Find each line below that includes "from", then copy it.

:: SOURCE DATA

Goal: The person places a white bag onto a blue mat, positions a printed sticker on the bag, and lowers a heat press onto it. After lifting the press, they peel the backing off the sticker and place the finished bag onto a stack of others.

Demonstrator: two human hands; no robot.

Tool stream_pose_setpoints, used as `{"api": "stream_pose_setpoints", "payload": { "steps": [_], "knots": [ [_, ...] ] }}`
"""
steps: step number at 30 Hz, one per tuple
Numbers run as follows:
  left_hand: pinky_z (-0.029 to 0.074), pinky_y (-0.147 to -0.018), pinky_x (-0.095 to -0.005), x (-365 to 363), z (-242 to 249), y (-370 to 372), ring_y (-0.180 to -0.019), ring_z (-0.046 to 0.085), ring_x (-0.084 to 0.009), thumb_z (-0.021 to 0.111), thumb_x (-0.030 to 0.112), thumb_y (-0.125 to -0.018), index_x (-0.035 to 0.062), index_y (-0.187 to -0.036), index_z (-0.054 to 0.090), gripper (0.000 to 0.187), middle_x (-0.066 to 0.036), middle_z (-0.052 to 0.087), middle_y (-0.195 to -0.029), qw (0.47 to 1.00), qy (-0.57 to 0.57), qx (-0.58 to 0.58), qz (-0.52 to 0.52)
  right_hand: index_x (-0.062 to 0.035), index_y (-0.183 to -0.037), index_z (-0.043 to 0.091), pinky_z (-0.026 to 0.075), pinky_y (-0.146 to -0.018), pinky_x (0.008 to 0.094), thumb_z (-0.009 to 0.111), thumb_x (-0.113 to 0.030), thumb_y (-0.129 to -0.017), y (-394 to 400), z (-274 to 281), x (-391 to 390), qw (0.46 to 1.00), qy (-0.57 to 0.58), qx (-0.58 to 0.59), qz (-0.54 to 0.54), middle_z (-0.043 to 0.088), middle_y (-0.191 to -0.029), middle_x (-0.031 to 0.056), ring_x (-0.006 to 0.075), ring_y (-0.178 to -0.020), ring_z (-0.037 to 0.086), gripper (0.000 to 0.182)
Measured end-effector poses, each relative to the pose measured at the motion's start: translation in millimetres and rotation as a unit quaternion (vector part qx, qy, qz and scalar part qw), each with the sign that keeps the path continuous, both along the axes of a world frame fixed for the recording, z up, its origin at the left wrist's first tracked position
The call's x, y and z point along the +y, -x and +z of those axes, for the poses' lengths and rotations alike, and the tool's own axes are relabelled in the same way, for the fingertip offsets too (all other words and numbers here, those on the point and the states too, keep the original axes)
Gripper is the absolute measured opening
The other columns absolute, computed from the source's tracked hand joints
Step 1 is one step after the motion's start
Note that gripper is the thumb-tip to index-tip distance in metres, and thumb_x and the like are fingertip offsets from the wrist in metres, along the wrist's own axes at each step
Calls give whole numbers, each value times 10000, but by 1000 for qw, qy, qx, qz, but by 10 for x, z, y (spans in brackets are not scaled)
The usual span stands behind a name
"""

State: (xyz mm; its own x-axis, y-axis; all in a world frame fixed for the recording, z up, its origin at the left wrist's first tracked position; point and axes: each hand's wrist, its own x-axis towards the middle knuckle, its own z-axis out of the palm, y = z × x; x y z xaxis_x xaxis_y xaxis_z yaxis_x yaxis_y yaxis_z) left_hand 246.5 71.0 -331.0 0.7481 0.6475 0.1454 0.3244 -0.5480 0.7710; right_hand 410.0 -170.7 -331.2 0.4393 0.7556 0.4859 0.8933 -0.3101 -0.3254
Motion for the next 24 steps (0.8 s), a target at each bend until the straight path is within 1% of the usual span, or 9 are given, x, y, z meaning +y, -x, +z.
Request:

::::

ANSWER:
The other columns absolute, computed from the source's tracked hand joints
Note that gripper is the thumb-tip to index-tip distance in metres, and thumb_x and the like are fingertip offsets from the wrist in metres, along the wrist's own axes at each step

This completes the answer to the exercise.